*WHAT YOU WILL DO:* For the data below, tally how many lines contain "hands" and answer only with that tally.

:: RECORDS SHOWN ::

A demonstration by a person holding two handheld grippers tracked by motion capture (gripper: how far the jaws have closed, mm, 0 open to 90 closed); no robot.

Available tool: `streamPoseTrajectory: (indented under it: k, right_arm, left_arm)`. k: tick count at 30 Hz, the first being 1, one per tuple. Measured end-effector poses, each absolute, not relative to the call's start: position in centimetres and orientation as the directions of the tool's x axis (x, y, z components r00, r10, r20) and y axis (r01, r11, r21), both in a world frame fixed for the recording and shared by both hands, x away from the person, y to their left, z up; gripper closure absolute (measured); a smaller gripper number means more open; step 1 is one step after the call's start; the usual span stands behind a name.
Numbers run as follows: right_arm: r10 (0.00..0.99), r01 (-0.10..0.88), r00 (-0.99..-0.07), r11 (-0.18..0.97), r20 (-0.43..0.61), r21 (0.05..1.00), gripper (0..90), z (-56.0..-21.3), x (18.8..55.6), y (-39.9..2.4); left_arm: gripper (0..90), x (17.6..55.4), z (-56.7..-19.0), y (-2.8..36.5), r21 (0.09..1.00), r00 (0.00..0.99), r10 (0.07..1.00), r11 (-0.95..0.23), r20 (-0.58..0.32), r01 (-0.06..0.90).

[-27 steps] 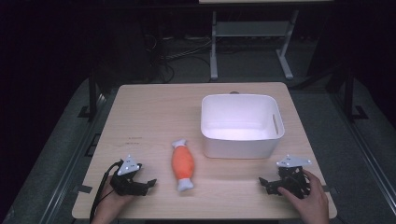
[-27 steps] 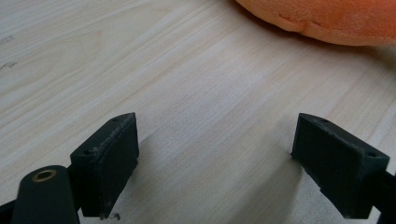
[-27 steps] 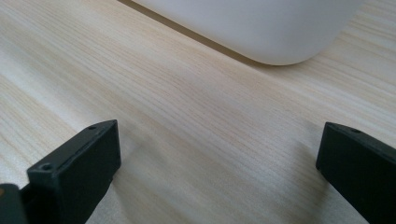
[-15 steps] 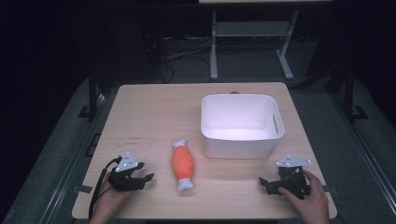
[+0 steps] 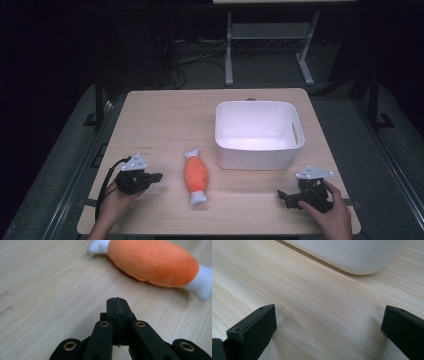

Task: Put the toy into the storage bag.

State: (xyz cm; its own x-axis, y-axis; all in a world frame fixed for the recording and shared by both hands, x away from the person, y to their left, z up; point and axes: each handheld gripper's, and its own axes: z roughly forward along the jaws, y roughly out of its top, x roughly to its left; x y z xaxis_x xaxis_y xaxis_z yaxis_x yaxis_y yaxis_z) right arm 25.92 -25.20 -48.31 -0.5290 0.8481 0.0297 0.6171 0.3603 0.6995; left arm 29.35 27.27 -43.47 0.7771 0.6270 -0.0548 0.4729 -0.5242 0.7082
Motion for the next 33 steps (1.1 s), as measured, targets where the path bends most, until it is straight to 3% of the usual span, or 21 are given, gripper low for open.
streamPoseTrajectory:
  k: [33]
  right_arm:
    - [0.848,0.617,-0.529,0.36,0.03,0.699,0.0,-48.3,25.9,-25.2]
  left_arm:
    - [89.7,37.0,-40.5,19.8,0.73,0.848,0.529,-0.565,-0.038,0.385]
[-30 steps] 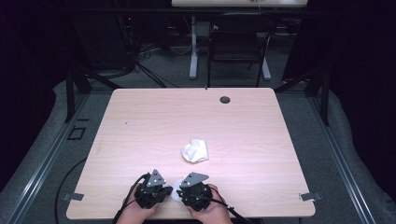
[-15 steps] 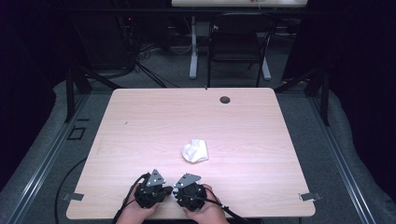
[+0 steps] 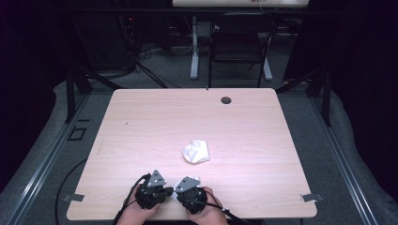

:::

*EXERCISE OUTPUT:* 2